Dataset section:
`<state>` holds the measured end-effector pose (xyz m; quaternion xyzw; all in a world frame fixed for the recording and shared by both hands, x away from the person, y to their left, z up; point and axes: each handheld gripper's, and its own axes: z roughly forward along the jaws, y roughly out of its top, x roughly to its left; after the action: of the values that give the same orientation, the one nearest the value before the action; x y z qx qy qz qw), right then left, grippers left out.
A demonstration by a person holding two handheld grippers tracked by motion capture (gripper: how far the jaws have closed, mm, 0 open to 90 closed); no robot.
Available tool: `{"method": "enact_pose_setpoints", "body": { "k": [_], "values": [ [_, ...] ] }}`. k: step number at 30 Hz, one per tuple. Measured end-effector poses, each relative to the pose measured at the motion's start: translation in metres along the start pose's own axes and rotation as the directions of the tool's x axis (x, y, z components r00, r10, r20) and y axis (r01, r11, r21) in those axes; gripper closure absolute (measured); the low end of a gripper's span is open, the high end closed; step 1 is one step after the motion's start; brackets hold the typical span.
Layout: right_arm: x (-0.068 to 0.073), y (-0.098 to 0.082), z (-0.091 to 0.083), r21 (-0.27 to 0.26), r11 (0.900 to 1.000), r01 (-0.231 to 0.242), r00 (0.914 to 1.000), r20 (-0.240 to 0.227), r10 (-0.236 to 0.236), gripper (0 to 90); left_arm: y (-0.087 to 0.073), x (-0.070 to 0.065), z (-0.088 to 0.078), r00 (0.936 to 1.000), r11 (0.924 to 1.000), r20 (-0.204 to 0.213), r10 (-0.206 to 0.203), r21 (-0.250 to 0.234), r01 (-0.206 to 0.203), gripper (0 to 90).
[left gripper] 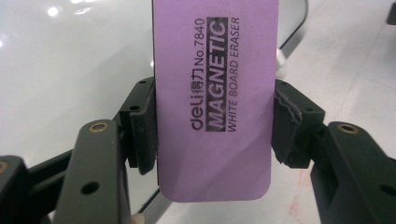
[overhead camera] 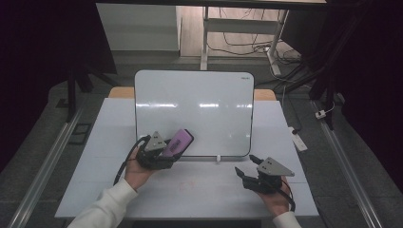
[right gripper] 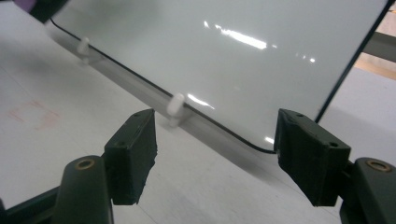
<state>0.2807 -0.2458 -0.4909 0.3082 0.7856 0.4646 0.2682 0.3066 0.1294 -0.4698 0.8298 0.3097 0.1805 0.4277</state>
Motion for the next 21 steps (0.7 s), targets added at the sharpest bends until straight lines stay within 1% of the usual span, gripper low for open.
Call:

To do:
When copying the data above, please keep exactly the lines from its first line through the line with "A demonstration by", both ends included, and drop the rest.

Answer:
`<state>` holds the measured end-effector pose (xyz m; quaternion xyzw; all in a world frame fixed for the recording and shared by both hands, x away from the person, y to their left, z up; point and axes: each handheld gripper's, and its own axes: z roughly forward along the jaws, y roughly out of its top, x roughly to its left; after the action: of the values that give the same orientation, the one nearest the value before the action; x y z qx qy qz qw), right then left, grippers left out.
A demonstration by a person holding two handheld grippers tracked by motion capture (gripper: how far the jaws have closed, mm, 0 open to 90 closed); no robot.

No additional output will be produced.